• Work to be completed: Your answer should be one number: how many lines of the records hold the string "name".

• Stored data:

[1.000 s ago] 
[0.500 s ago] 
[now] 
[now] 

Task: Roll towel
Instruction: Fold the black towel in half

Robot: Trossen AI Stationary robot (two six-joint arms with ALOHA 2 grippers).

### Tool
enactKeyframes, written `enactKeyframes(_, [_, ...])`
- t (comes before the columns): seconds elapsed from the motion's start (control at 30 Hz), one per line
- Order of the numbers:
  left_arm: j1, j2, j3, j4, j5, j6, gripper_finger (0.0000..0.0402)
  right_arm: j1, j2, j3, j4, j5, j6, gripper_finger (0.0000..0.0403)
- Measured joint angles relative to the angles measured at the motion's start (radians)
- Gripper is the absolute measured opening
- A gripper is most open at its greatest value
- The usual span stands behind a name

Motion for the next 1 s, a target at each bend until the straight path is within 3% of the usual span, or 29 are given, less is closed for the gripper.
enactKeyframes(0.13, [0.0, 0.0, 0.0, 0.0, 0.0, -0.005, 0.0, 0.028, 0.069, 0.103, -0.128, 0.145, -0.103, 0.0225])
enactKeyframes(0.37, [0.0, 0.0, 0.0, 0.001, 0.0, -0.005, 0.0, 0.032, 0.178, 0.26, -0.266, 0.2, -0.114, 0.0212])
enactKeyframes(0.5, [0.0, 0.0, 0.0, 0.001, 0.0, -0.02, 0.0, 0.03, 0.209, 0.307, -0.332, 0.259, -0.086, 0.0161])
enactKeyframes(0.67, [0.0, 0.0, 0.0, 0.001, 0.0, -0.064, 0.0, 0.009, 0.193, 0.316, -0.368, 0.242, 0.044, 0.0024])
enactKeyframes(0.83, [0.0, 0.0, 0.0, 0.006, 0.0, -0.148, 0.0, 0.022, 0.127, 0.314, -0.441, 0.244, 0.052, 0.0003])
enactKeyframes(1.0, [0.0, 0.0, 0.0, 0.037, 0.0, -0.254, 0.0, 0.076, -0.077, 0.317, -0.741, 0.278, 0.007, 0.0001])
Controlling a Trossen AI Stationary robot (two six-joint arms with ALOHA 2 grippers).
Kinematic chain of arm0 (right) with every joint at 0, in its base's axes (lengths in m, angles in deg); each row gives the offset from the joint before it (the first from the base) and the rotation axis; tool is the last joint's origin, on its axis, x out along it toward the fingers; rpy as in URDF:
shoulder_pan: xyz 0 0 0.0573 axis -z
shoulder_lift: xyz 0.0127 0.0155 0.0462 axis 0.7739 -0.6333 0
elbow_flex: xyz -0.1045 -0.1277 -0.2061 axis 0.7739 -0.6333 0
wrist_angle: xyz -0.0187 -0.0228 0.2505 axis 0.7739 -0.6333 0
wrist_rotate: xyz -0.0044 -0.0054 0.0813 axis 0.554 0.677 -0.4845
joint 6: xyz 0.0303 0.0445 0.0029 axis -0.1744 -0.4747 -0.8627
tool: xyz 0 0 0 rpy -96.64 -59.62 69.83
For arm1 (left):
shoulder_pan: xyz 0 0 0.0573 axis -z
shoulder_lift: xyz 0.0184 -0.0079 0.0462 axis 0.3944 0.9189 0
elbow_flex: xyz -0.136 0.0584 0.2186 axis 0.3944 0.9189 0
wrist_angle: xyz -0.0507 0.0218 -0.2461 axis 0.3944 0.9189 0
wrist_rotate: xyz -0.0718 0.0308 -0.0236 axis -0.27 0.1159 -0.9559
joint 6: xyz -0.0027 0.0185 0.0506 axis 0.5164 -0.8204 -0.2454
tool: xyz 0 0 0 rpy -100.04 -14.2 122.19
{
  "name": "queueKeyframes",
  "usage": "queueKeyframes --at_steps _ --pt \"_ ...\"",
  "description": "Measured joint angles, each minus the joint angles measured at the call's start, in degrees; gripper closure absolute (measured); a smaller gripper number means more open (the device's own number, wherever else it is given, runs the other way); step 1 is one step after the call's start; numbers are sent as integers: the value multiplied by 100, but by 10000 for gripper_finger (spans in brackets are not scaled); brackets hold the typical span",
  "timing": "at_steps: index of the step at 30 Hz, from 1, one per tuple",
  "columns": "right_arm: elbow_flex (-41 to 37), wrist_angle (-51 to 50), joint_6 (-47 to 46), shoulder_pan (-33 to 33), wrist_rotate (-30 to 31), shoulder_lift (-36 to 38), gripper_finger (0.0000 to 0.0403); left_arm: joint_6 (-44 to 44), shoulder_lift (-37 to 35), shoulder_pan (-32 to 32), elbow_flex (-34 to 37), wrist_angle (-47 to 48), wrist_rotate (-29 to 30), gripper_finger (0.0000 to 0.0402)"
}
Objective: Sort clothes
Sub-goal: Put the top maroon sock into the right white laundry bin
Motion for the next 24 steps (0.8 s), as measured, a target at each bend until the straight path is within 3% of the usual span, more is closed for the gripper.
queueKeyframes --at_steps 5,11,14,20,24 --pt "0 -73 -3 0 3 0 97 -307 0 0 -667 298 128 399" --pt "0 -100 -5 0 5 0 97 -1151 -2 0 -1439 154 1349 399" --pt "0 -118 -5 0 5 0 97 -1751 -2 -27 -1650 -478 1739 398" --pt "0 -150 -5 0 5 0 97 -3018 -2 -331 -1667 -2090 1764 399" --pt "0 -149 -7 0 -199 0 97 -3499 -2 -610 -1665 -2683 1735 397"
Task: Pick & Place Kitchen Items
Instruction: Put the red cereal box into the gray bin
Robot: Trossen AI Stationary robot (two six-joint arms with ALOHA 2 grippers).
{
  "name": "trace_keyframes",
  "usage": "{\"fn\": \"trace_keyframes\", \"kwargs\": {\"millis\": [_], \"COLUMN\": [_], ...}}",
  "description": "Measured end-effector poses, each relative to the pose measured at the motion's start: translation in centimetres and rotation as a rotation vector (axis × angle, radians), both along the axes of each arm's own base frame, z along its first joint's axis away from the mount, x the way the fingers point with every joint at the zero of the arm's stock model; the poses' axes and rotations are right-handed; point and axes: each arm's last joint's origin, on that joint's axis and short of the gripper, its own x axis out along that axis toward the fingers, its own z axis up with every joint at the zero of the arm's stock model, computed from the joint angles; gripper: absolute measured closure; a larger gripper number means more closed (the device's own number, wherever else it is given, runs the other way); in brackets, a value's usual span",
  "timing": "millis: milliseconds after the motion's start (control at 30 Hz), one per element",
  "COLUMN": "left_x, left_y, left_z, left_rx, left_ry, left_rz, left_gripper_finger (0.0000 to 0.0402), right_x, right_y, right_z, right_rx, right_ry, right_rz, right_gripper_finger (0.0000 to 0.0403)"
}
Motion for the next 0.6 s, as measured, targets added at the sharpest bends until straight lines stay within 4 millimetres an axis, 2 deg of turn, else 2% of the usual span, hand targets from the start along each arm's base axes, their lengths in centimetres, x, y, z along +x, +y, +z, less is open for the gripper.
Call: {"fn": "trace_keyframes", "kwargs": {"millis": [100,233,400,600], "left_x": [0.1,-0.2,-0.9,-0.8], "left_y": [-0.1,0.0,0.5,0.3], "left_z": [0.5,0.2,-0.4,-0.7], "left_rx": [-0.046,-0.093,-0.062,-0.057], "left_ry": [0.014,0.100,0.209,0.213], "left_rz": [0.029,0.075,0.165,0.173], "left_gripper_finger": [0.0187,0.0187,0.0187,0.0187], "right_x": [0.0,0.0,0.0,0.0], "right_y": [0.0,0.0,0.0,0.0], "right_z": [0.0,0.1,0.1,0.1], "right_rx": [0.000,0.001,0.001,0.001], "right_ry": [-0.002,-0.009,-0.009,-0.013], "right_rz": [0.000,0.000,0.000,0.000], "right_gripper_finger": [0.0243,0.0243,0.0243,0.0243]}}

• Solution: 3